Denver Zoo reports world’s first cases of coronavirus in hyenas

This undated photo provided by the Denver Zoo shows Kibo, one of two hyenas at the zoo who tested positive for the coronavirus.  The National Veterinary Services Laboratories announced Friday, November 5, 2021 that Kibo, 23, and Ngozi, 22, the other hyena at the zoo, have both tested positive for the coronavirus, the first confirmed cases among animals in the world.  (Denver Zoo via AP)

1 out of 2

This undated photo provided by the Denver Zoo shows Kibo, one of two hyenas at the zoo who tested positive for the coronavirus. The National Veterinary Services Laboratories announced Friday, November 5, 2021 that Kibo, 23, and Ngozi, 22, the other hyena at the zoo, have both tested positive for the coronavirus, the first confirmed cases among animals in the world. (Denver Zoo via AP)

1 out of 2

This undated photo provided by the Denver Zoo shows Kibo, one of two hyenas at the zoo who tested positive for the coronavirus. The National Veterinary Services Laboratories announced Friday, November 5, 2021 that Kibo, 23, and Ngozi, 22, the other hyena at the zoo, have both tested positive for the coronavirus, the first confirmed cases among animals in the world. (Denver Zoo via AP)

DENVER (AP) – Two hyenas at the Denver Zoo have tested positive for the coronavirus, the first confirmed cases among animals in the world, a national veterinary laboratory said on Friday.

Samples from a variety of animals at the zoo, including spotted hyenas, were tested after several lions at the facility fell ill, according to national veterinary service laboratories. The hyena samples tested positive in a Colorado State University lab, and the cases were confirmed by the national lab.

In addition to the two hyenas, 11 lions and two tigers at the zoo have tested positive for the virus.

“Hyenas are animals known to be resistant and resistant, known to be very tolerant of anthrax, rabies and distemper. They are otherwise in good health and should make a full recovery, ”the zoo said in a statement.

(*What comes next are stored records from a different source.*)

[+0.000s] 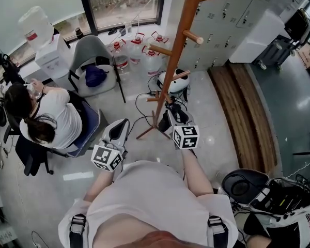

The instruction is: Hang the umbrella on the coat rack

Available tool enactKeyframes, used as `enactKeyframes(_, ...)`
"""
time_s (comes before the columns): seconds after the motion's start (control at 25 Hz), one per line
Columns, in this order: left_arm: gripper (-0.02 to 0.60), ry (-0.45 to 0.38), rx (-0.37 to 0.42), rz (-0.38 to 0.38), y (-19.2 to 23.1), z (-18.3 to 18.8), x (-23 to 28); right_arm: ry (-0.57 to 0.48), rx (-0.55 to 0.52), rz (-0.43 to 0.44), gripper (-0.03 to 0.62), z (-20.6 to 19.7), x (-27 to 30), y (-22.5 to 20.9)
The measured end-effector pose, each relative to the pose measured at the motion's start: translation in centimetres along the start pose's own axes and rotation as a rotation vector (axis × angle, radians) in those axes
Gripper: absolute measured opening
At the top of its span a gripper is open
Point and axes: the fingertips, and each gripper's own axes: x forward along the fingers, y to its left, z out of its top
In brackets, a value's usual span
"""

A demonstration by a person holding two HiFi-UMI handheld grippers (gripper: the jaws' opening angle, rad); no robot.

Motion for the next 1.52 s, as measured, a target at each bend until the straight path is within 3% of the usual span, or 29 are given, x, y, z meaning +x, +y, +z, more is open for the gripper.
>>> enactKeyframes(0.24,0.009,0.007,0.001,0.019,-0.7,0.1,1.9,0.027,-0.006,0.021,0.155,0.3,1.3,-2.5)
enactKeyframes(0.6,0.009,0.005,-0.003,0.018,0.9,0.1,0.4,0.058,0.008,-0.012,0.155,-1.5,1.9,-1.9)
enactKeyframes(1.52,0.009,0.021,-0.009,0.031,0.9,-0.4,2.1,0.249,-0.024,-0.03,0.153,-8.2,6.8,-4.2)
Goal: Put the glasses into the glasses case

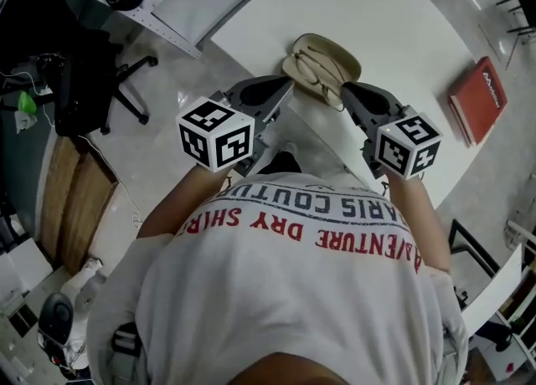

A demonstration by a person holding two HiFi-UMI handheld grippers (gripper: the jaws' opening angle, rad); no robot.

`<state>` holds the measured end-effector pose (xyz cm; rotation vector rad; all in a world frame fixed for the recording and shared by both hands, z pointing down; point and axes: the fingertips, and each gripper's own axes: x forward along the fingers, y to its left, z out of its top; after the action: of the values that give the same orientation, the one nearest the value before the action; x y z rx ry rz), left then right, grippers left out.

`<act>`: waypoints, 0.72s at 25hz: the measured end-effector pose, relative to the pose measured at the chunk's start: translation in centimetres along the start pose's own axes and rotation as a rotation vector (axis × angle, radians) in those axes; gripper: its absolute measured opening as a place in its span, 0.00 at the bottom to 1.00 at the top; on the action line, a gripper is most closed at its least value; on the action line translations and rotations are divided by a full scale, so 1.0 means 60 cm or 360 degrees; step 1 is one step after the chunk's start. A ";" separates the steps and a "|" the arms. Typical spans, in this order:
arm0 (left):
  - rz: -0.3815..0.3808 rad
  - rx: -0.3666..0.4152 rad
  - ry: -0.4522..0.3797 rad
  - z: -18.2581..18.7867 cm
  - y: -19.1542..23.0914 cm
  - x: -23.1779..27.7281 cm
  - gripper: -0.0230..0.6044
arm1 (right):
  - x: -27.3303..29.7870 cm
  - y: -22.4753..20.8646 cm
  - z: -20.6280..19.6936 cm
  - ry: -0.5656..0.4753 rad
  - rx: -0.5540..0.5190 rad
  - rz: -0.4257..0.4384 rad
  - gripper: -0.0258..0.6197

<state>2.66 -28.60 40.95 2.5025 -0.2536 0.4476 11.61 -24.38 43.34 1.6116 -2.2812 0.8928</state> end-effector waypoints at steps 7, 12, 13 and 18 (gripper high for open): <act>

Zoo officials said the hyenas – Ngozi, 22, and Kibo, 23 – exhibited mild symptoms, including mild lethargy, runny nose and an occasional cough.

The other animals that tested positive in the past few weeks have either made a full recovery or are on the path to full recovery.

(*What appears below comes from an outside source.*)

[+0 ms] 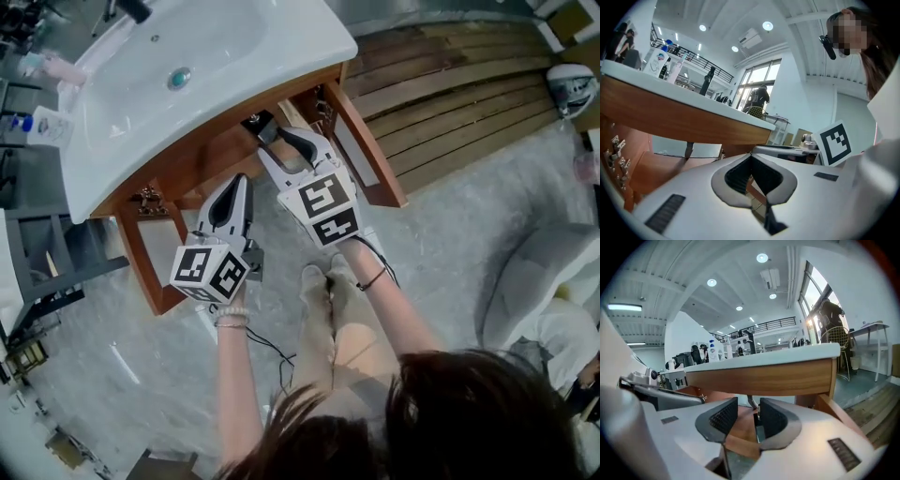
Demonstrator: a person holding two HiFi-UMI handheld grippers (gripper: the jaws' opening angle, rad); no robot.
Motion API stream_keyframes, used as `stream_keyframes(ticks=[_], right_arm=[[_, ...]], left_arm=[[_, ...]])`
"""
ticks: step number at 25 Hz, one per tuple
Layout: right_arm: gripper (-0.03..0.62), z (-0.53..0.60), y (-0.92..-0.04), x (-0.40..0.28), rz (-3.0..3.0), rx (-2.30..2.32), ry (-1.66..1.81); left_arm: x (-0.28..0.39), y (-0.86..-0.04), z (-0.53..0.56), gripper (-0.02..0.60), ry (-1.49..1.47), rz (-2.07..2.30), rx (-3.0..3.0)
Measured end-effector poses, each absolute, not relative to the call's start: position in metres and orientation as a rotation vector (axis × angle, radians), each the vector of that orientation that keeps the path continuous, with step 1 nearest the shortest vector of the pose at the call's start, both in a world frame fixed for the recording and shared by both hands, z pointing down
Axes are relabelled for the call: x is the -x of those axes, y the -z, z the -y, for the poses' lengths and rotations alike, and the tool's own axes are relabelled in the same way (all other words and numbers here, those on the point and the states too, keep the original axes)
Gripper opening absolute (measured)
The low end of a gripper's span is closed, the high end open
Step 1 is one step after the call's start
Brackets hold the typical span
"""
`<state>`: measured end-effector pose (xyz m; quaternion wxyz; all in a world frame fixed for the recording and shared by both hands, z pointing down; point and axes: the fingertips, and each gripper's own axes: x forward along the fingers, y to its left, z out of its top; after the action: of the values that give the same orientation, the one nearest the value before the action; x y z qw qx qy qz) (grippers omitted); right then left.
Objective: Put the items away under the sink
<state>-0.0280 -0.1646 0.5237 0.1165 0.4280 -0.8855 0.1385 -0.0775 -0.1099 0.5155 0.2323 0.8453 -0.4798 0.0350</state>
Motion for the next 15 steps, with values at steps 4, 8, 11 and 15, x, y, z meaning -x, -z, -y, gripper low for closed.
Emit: stream_keyframes(ticks=[4,8,11,15], right_arm=[[0.138,0.156,-0.489,0.021,2.586,-1.258,-0.428],[0.114,0.15,-0.458,0.016,2.591,-1.262,-0.452],[0.104,0.148,-0.437,0.017,2.601,-1.265,-0.446],[0.091,0.145,-0.414,0.019,2.616,-1.277,-0.45]], left_arm=[[0.07,-0.485,0.105,0.0,-0.083,1.302,-2.318],[0.06,-0.453,0.097,0.0,-0.05,1.258,-2.331],[0.057,-0.433,0.094,0.0,-0.044,1.245,-2.351],[0.057,-0.411,0.094,0.0,-0.033,1.241,-2.372]])
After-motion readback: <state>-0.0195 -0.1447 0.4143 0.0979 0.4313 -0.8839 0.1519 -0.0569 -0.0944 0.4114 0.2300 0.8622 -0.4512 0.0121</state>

“We now know that many other species may be susceptible to COVID-19 based on multiple reports, and we continue to use the highest level of care and precaution when working with all of our 3,000 animals and 450 different species, “the statement said.

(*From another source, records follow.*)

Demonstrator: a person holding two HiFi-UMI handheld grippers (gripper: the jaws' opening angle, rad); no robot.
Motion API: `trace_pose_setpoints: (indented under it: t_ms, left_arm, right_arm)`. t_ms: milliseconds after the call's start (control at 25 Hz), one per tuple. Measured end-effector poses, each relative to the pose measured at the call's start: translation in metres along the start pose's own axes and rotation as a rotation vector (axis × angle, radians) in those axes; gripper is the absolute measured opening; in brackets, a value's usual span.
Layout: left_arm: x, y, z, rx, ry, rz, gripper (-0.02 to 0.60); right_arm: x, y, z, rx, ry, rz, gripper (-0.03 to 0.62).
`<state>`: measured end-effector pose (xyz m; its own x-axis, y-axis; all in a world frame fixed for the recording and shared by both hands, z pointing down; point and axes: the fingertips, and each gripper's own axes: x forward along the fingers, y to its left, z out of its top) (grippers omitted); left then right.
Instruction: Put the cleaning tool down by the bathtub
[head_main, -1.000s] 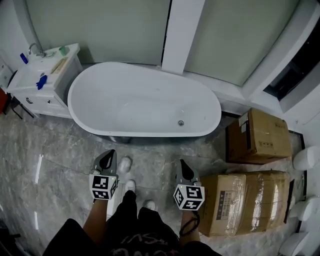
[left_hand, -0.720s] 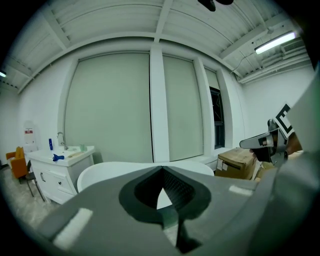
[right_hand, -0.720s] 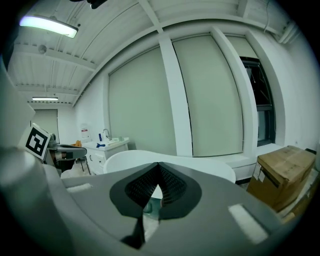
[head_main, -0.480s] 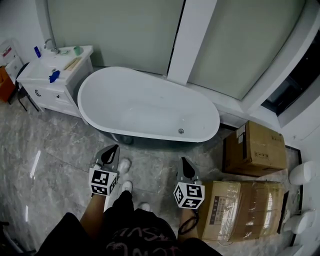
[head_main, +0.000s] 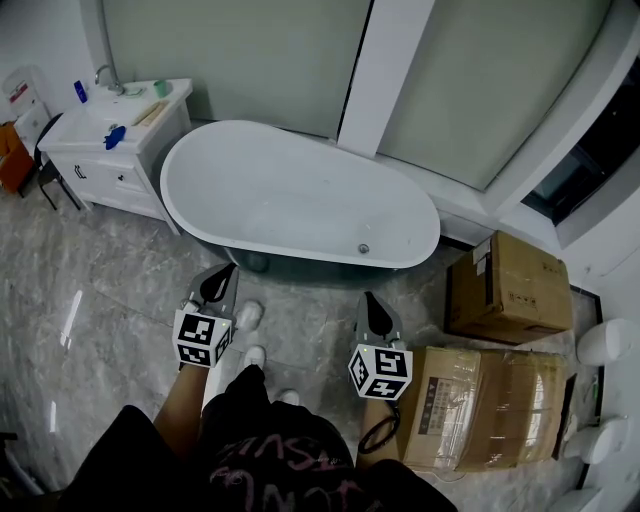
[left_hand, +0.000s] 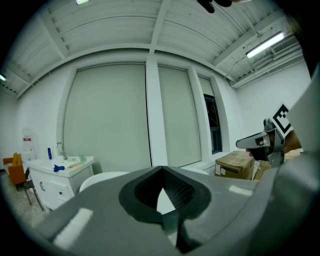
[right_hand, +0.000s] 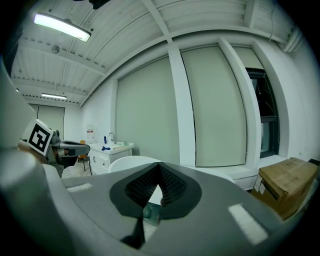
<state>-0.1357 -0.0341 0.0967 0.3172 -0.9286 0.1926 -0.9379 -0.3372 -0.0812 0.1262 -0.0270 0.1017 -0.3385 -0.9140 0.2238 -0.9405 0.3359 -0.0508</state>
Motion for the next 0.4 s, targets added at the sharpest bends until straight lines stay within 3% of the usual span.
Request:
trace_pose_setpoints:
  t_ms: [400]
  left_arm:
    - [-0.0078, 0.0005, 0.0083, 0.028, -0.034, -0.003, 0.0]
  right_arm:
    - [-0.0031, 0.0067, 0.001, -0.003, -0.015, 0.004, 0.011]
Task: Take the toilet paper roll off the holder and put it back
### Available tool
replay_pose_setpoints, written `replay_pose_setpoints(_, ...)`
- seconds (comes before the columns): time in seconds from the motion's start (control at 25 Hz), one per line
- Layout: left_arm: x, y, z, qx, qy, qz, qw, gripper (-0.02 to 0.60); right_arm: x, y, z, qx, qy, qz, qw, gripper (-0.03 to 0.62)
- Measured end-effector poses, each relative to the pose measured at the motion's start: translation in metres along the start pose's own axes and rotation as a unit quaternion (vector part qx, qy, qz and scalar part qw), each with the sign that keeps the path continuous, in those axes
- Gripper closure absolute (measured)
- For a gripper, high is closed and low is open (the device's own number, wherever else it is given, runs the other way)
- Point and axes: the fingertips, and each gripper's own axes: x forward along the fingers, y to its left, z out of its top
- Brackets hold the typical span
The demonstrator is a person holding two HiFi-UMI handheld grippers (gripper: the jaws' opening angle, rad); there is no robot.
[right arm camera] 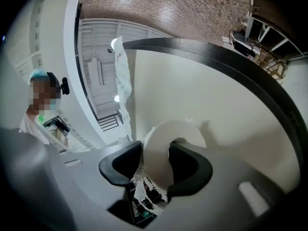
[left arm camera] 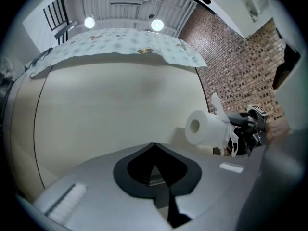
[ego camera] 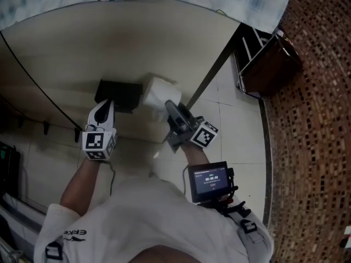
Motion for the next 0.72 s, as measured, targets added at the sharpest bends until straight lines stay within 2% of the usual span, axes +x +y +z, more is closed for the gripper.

Infections have been reported in several species around the world, primarily in animals that have been in close contact with someone with COVID-19, according to the US Department of Agriculture, which oversees NVSL. A press release issued on Friday said scientists were still learning about coronavirus infections in animals, but based on the information available, the risk of animals transmitting the virus to humans is low.

People with COVID-19 should avoid close contact with animals, including pets, to protect them from possible infection, according to the press release.

NVSL serves as an international reference laboratory, providing testing for foreign and emerging animal diseases, as well as advice on diagnostic techniques.